Пока Грей поднимался по склону к хижине военной полиции, голова его горела от возбуждения. Он пообещал себе, что, как только доберется до хижины и выпустит австралийцев, скрутит сигарету, чтобы отпраздновать это событие. Его вторая сигарета за сегодняшний день, хотя у него осталось яванского табака всего на три самокрутки, а выдача должна быть на следующей неделе.
Он прошагал по ступенькам и кивнул сержанту Мастерсу:
– Можешь их выпустить!
Мастерс снял тяжелый засов с двери бамбуковой клетки, и перед Греем замерли два угрюмых человека.
– После переклички вы должны явиться с рапортом к полковнику Ларкину.
Двое козырнули и ушли.
– Чертовы смутьяны! – буркнул Грей.
Он присел, вынул коробочку с табаком и бумагу.

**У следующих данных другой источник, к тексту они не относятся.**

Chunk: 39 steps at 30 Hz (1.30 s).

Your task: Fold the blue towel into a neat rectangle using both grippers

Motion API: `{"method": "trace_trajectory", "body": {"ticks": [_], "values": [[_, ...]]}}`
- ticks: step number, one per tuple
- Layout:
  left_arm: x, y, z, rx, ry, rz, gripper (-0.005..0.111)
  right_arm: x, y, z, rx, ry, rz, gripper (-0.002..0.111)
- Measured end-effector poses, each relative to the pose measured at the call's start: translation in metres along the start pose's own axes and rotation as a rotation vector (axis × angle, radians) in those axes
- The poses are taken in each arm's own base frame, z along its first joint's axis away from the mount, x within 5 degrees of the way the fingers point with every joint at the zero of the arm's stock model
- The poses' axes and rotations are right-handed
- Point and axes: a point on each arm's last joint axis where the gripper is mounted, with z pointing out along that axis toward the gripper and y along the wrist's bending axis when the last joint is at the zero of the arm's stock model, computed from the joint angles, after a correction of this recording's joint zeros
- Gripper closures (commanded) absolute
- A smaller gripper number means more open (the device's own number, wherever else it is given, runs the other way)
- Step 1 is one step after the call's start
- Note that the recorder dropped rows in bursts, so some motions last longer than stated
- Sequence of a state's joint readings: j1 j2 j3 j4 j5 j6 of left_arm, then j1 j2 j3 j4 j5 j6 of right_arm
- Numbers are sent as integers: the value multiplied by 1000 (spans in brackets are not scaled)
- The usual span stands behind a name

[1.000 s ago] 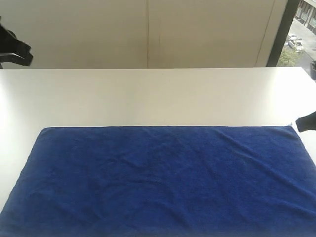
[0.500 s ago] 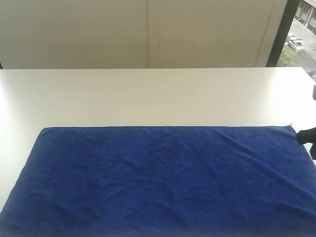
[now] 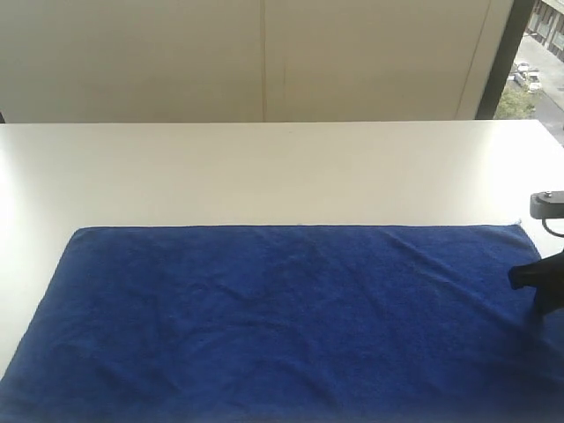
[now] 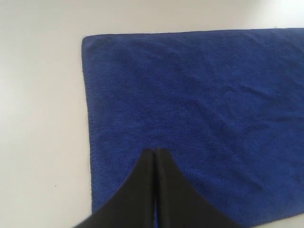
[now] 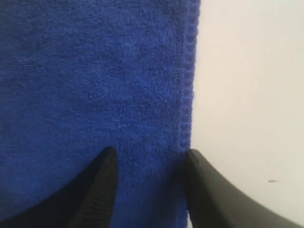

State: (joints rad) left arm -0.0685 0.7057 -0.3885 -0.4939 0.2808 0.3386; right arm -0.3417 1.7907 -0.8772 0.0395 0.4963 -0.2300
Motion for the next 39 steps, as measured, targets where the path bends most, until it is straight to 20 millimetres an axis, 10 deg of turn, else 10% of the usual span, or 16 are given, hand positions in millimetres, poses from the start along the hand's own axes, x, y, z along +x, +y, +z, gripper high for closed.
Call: {"method": "trace_trajectory", "body": {"ticks": [39], "values": [[0, 0, 0, 3, -1, -4, 107, -9, -14, -2, -18, -29, 30, 68]]}}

В этом месяце он был расточительным. Грей купил целую страницу из Библии. Из этой бумаги получались самые лучшие сигареты. Хотя он и не был религиозным человеком, все-таки это походило на святотатство – пускать Библию на раскурку. Грей прочитал строки на обрывке, из которого он собирался скрутить сигарету: «И отошел сатана от лица Господня и поразил Иова проказою лютою от подошвы ноги его по самое темя его. И взял он себе черепицу, чтобы скоблить себя ею, и сел в пепел. И сказала ему жена его…»[11]
«Жена! За каким чертом попалось мне на глаза это слово?» Грей выругался и перевернул обрывок.